Open labdmitriy opened 1 month ago
Also in Studio section we have the following statement:
Our agent is defined in assistant/agent.py.
However there is no path like specified, does it mean that we need to use studio/agent.py
agent that we use in Breakpoints and Streaming sections before?
And also I noticed that in the video after the first run we have AI and Tool message, but in the notebook (and also on the second screenshot above) we have also Human message that we inserted as the first message in the stream.
It seems like after each new graph.stream(None, ...)
we have the first message in the current stream as the duplicate of the last message in the previous stream.
Also I found that the math example in this notebook like No, actually multiply 3 and 3!
is not stable across different version of models - to minimize the cost, I am using gpt-4o-mini
model and sometimes it calculates 3!
as factorial of 3 and then the results in video and notebook are also different here.
The same issue was for gpt-4o-mini in the Chain lesson of Module 1, and your last commit changed the code, but not the output:
I found older package versions where I don't have such issues with event duplicates:
System Information
------------------
> OS: Linux
> OS Version: #132~20.04.1-Ubuntu SMP Fri Aug 30 15:50:07 UTC 2024
> Python Version: 3.11.5 (main, Sep 11 2023, 13:32:41) [GCC 9.4.0]
Package Information
-------------------
> langchain_core: 0.2.41
> langchain: 0.2.16
> langchain_community: 0.2.16
> langsmith: 0.1.131
> langchain_anthropic: 0.1.23
> langchain_experimental: 0.0.65
> langchain_openai: 0.1.25
> langchain_text_splitters: 0.2.4
> langchainhub: 0.1.21
> langgraph: 0.2.5
> langserve: 0.2.3
Other Dependencies
------------------
> aiohttp: 3.10.5
> anthropic: 0.35.0
> async-timeout: Installed. No version info available.
> dataclasses-json: 0.6.7
> defusedxml: 0.7.1
> fastapi: Installed. No version info available.
> httpx: 0.27.0
> jsonpatch: 1.33
> langgraph-checkpoint: 1.0.12
> numpy: 1.26.4
> openai: 1.51.0
> orjson: 3.10.7
> packaging: 24.1
> pydantic: 2.8.2
> pyproject-toml: 0.0.10
> PyYAML: 6.0.2
> requests: 2.32.3
> requests-toolbelt: 1.0.0
> SQLAlchemy: 2.0.32
> sse-starlette: Installed. No version info available.
> tenacity: 8.5.0
> tiktoken: 0.7.0
> types-requests: 2.32.0.20240712
> typing-extensions: 4.12.2
Is it expected change in streaming behavior or not?
Thank you.
Also for the second case (Awaiting user input) I found that there are different diagrams in the video and notebook. Video:
Notebook (we have extra conditional edge from assistant
to human_feedback
):
The second case is strange because we have the same code for the conditional edge with tools_condition
from assistant
node, but somehow we have 3 conditional edges from assistant
, not 2 edges as usual.
It seems that there are many changes in langgraph logic and structure for the last month and there are multiple inconsistencies in previous and current behavior (or there is documentation about such changes but I didn't find information about any of these changes).

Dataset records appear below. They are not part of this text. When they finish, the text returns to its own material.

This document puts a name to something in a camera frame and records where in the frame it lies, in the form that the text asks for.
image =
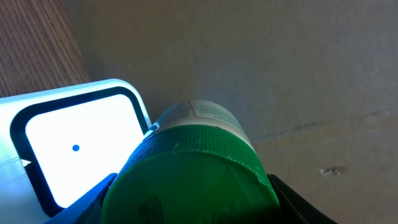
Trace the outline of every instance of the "cardboard surface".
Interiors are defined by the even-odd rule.
[[[214,101],[266,171],[325,215],[396,222],[398,2],[65,4],[90,78],[131,83],[152,120],[181,101]],[[319,173],[334,166],[344,171]]]

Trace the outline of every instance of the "wood grain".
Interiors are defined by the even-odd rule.
[[[0,97],[89,80],[63,0],[0,0]]]

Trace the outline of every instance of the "blue dot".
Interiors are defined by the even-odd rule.
[[[80,146],[79,146],[79,145],[74,145],[74,146],[72,147],[72,149],[73,149],[75,152],[77,152],[77,151],[79,151]]]

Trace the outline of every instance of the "green plastic lid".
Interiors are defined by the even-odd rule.
[[[211,126],[166,129],[143,141],[113,182],[103,223],[224,223],[279,218],[256,153]]]

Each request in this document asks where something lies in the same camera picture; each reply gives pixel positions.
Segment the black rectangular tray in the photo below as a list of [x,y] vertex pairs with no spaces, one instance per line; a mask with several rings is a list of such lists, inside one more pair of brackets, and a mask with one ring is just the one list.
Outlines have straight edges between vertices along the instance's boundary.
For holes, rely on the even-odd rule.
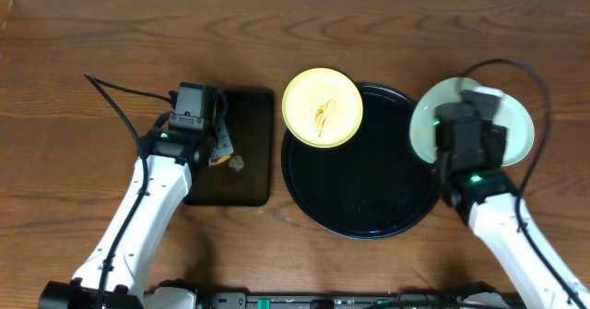
[[268,89],[228,90],[226,96],[229,110],[223,120],[233,145],[231,158],[242,156],[244,167],[236,172],[227,160],[199,169],[184,203],[259,207],[269,198],[274,93]]

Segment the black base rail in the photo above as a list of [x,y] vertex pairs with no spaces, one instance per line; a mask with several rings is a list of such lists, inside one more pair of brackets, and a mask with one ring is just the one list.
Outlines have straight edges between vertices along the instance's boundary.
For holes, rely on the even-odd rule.
[[405,302],[408,308],[426,302],[437,308],[440,301],[472,303],[492,308],[523,308],[524,302],[516,295],[501,296],[491,291],[475,291],[469,295],[436,294],[425,291],[402,291],[398,294],[247,294],[244,292],[199,293],[172,287],[160,287],[144,294],[146,308],[366,308],[385,303]]

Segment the light blue plate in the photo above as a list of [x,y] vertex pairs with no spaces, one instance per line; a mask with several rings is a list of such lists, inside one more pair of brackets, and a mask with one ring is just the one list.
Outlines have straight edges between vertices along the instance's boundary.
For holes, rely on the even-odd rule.
[[[423,95],[411,116],[409,125],[411,147],[427,163],[434,163],[436,160],[434,109],[440,104],[461,100],[456,90],[458,80],[461,80],[462,89],[480,90],[482,88],[482,85],[472,78],[447,78]],[[529,112],[514,97],[504,94],[493,123],[507,128],[502,166],[516,164],[529,153],[534,144],[535,128]]]

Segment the black round tray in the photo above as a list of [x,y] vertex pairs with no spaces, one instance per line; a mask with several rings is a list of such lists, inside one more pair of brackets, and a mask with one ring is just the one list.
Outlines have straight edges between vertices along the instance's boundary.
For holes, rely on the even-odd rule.
[[432,166],[410,144],[416,103],[383,85],[358,88],[364,114],[357,133],[320,149],[287,132],[282,175],[297,206],[330,232],[356,239],[396,236],[431,212],[441,189]]

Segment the yellow plate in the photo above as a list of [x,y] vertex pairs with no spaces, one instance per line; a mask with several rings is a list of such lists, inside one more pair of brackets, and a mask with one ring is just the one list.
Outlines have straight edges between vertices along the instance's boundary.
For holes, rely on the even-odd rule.
[[363,102],[355,83],[330,68],[312,68],[299,73],[282,97],[282,115],[287,129],[300,142],[330,149],[349,141],[359,130]]

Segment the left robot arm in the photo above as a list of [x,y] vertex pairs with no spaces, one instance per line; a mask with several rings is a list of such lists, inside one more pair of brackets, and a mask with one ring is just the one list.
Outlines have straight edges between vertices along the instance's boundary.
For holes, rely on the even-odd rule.
[[148,291],[155,254],[172,214],[194,187],[195,173],[233,147],[223,120],[201,129],[155,126],[137,137],[132,180],[94,251],[69,282],[50,281],[40,308],[196,308],[180,280]]

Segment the small debris in tray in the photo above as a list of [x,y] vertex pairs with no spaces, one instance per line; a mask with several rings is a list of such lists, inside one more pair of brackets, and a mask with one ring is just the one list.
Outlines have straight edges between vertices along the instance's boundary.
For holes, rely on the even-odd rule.
[[229,167],[236,172],[240,172],[244,167],[244,160],[242,156],[234,156],[229,160]]

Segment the green and orange sponge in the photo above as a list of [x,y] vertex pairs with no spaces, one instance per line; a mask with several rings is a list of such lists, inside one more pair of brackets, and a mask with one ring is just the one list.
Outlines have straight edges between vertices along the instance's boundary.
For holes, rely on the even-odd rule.
[[217,159],[210,160],[209,161],[209,165],[210,166],[217,166],[217,165],[220,165],[223,162],[229,160],[230,158],[231,158],[231,155],[230,154],[229,155],[224,155],[224,156],[221,156],[221,157],[219,157]]

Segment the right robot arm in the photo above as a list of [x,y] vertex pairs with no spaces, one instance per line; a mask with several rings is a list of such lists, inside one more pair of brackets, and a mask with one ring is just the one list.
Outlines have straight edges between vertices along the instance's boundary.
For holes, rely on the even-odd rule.
[[463,102],[434,113],[443,199],[490,249],[528,308],[586,308],[589,290],[542,234],[502,170],[507,128]]

Could you please help with it?
Hi @rlancemartin,
What is interesting that duplicated events do not appear for stream_mode="updates", got this issue for stream_mode="values". Maybe this will help.
Thank you.
Hi @rlancemartin,
I am watching "Lesson 4: Research Assistant" from Module 4 and found that when you resume the graph execution there using stream_mode="values", then you already have the same behavior of this recent stream_mode implementation that I described above, and which is different from the behavior in all of your previous videos in the course.
Thank you.
It seems that there are many changes in langgraph logic and structure for the last month and there are multiple inconsistencies in previous and current behavior (or there is documentation about such changes but I didn't find information about any of these changes).
Could you please help with it?
Hi @labdmitriy. I will confirm with @nfcampos. IIRC, we indeed made changes to streaming so that the current state is emitted when proceeding with None
from a breakpoint as you note here:
https://github.com/langchain-ai/langchain-academy/issues/39#issuecomment-2397272984
Hi @rlancemartin,
Thanks a lot for your response.
If emitting of the current state is the new expected behavior for streaming mode "values", then not only it is inconsistent with the multiple videos (that it is ok because the code is changing very fast), but also it is inconsistent with another streaming modes, for example "updates" which has an old and more expected (in my opinion) behavior.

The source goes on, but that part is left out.